RECORD EXTRACTS START

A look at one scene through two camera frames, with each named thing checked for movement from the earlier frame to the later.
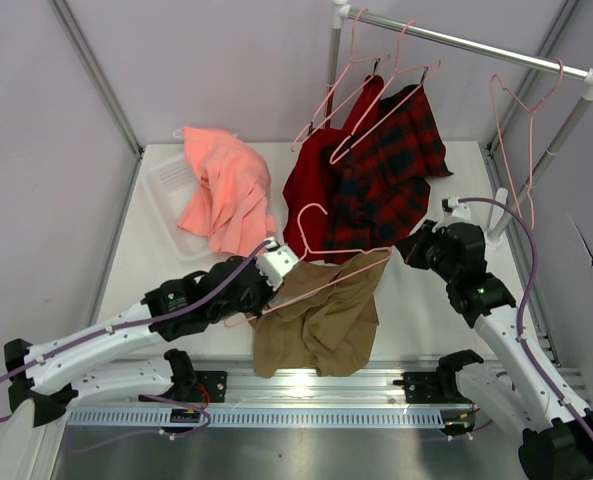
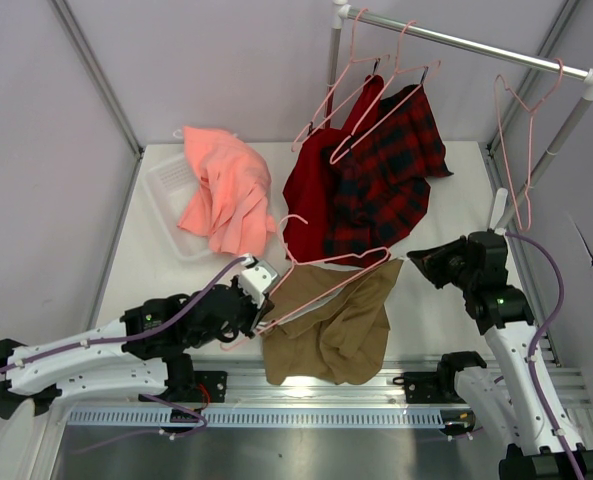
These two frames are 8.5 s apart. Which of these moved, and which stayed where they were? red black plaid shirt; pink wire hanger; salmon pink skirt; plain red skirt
Moved: pink wire hanger
Stayed: red black plaid shirt; plain red skirt; salmon pink skirt
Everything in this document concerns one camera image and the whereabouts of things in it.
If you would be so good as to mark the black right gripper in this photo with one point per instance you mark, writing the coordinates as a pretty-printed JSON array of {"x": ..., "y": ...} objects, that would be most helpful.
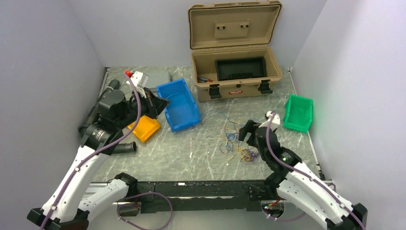
[{"x": 243, "y": 132}]

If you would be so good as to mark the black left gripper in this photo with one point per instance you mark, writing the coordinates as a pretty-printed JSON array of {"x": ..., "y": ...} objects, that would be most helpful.
[{"x": 154, "y": 104}]

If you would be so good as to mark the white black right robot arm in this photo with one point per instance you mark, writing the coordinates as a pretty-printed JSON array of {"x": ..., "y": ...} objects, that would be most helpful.
[{"x": 292, "y": 180}]

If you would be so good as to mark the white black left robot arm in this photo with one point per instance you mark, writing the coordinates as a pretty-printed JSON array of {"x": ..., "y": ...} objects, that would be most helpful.
[{"x": 101, "y": 136}]

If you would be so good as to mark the grey plastic case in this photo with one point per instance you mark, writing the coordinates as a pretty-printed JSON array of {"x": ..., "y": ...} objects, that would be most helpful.
[{"x": 157, "y": 78}]

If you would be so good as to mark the yellow plastic bin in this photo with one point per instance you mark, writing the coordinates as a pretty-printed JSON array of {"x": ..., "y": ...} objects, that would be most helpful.
[{"x": 146, "y": 128}]

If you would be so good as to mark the blue plastic bin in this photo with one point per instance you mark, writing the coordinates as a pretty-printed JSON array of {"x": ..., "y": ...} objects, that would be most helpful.
[{"x": 182, "y": 111}]

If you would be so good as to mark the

RECORD EXTRACTS END

**INSTRUCTIONS TO FOLLOW:** All entries, top to bottom, should be retyped exactly; the pictures should not be.

**SOLUTION FOR THIS PROBLEM:**
A look at one scene through two camera frames, with each named thing checked for movement from the earlier frame to the later.
These two frames are 8.5 s apart. Which of these moved, and which stayed where they were? red black plaid shirt; pink wire hanger; salmon pink skirt; plain red skirt
Moved: pink wire hanger
Stayed: red black plaid shirt; plain red skirt; salmon pink skirt
Everything in this document concerns one camera image and the whereabouts of things in it.
If you would be so good as to mark the black right gripper in this photo with one point per instance you mark, writing the coordinates as a pretty-printed JSON array of {"x": ..., "y": ...} objects, that would be most helpful.
[{"x": 243, "y": 132}]

If you would be so good as to mark the black left gripper in this photo with one point per instance you mark, writing the coordinates as a pretty-printed JSON array of {"x": ..., "y": ...} objects, that would be most helpful.
[{"x": 154, "y": 104}]

If you would be so good as to mark the white black right robot arm in this photo with one point per instance you mark, writing the coordinates as a pretty-printed JSON array of {"x": ..., "y": ...} objects, that would be most helpful.
[{"x": 292, "y": 180}]

If you would be so good as to mark the white black left robot arm in this photo with one point per instance you mark, writing the coordinates as a pretty-printed JSON array of {"x": ..., "y": ...} objects, that would be most helpful.
[{"x": 101, "y": 136}]

If you would be so good as to mark the grey plastic case in this photo with one point per instance you mark, writing the coordinates as a pretty-printed JSON array of {"x": ..., "y": ...} objects, that would be most helpful.
[{"x": 157, "y": 78}]

If you would be so good as to mark the yellow plastic bin in this photo with one point per instance you mark, writing the coordinates as a pretty-printed JSON array of {"x": ..., "y": ...} objects, that would be most helpful.
[{"x": 146, "y": 128}]

If you would be so good as to mark the blue plastic bin in this photo with one point per instance you mark, writing the coordinates as a pretty-printed JSON array of {"x": ..., "y": ...} objects, that would be most helpful.
[{"x": 182, "y": 111}]

If you would be so good as to mark the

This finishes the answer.